According to Ferrándiz, there is a reason why feelings about the shooting are still so strong four months after the event.

“We’re not just talking about some abstract shooting in Orlando. There are traces of that shooting in every physical space we are around,” he said. “These cultures of cis-hetero-patriarchy dominate a lot. I think that when we create space through theater, we recognize that and we recognize the need to create space.”

The second phase of the event featured a performance of “The Gun Collector” by Nathan Alan Davis, in which the actors voiced a desire to snatch up all the guns in the world and end unnecessary violence.

The final piece in "After Orlando" was a dramatized reading of Justin Torres’ June 13 article in the Washington Post article, “In Praise of Latin Night at the Queer Club,” which explores the nightclub as a space for LGBTQ and Latinx peoples to escape the violence and discrimination they face in their daily lives.

“Outside, the world can be murderous to you and your kind. Lord knows. But inside, it is loud and sexy and on,” Torres wrote.

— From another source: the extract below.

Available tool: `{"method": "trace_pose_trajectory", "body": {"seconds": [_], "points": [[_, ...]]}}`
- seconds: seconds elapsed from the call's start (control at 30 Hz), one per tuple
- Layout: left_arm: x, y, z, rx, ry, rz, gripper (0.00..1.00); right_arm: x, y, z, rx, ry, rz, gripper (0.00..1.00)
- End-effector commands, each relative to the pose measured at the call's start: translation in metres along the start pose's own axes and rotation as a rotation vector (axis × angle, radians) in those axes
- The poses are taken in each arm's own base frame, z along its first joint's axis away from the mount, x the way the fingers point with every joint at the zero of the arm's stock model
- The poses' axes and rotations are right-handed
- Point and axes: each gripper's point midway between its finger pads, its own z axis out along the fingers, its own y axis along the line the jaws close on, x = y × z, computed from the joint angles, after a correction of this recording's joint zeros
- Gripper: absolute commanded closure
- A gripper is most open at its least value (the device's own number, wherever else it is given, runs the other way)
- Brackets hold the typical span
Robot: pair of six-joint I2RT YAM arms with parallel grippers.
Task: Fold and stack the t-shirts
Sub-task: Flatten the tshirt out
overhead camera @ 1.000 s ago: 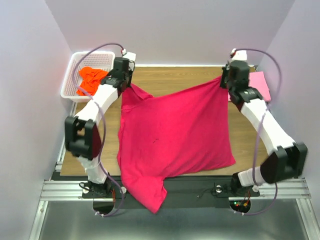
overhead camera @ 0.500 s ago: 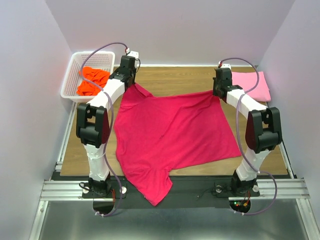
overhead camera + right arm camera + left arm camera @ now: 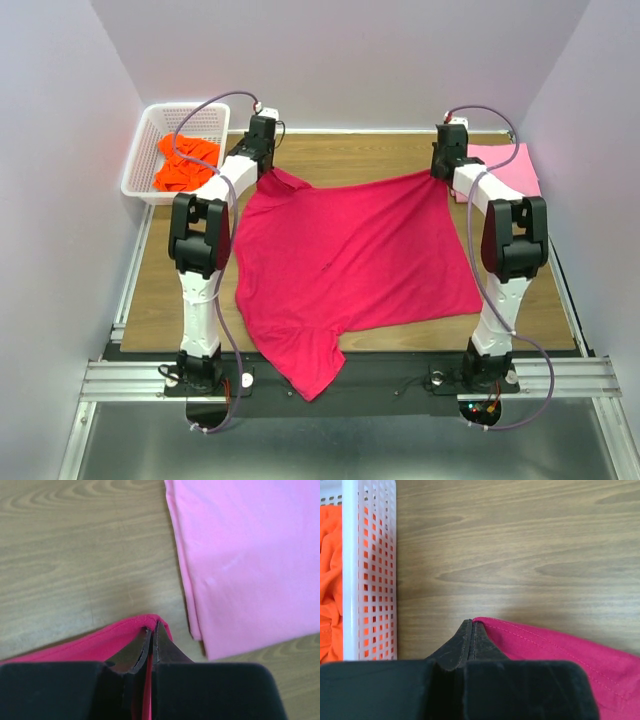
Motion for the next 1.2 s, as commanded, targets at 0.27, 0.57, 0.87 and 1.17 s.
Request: {"method": "trace_pose_trajectory", "body": {"seconds": [0.27, 0.57, 0.87, 1.17], "points": [[-0.099, 0.003, -0.012, 0.049, -0.239, -0.135, 0.52, -0.057, -0.013, 0.020, 0.094, -0.141, 0.151, 0.72], [-0.123, 0.013, -0.109, 0.154, -0.310, -0.300, 0.22, -0.069, -0.003, -0.055, -0.094, -0.144, 0.220, 0.32], [0.043, -0.015, -0.170, 0.272, 0.011, -0.357, 0.31, 0.064, -0.005, -0.120, -0.162, 0.170, 0.378, 0.37], [0.153, -0.034, -0.171, 0.296, 0.210, -0.376, 0.50, 0.185, -0.051, -0.173, -0.019, 0.340, 0.461, 0.49]]}}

Assistant Professor of Music Stephan Pennington and LGBT Center Director Nino Testa took turns reading lines from the article. Although the piece deals with heavy subject matter, the actors managed to coax belly laughs from audience members with lines like, “If you’re lucky, no one is wearing much clothing.”



According to Montez, the event's conclusion was meant to reaffirm the power of the community and the love everyone has to give to one another. Theater, he explained, is a particularly helpful space for healing together in the aftermath of tragedy.

“Performance is powerful [because] it brings communities together to share in a moment and to see that there are other people who want to make the areas that they live in better,” he said.

Khubchandani pointed out that healing can be a difficult process in a society where minorities frequently face violence.

“The question of healing in itself is hard because we’re constantly being damaged,” he said.

He went on to explain, however, that art is a useful space for escaping the oppression of society.

“Art has the ability to let us live outside of the dominant structures that police our feelings and our ability to articulate ourselves,” he said.

At the end of the reading of “In Praise of Latin Night at the Queer Club,” a drag performer in a sparkling dress and glittery heels mounted the stage and lip-synced the Spanish version of Gloria Gaynor’s “I Will Survive” (1978). Audience members rose from their seats, clapping along to the music, and followed the performer into the lobby of Aidekman Arts Center, which was decorated to resemble a nightclub. Glowsticks were passed around and balloons were playfully tossed through the air. As strobe lights flashed and reggaetón beats boomed, performers and audience members danced together.



At that point, a large circle of audience members and performers formed on the dance floor. Individuals took turns dancing and strutting through the middle as onlookers cheered them on. According to Montez, it was a manifestation of the themes of love, support and community that "After Orlando" embodied so well.

“[It’s] a sort of reclamation of the dance floor as a space for transformation, for community, for giving yourself the chance to express who you really are,” Montez said, describing the artistic intent behind ending such a serious performance with a dance party.

Khubchandani echoed Montez's sentiments regarding the event's conclusion.

“Grieving and mourning isn’t just about sadness, but also about celebration,” he said.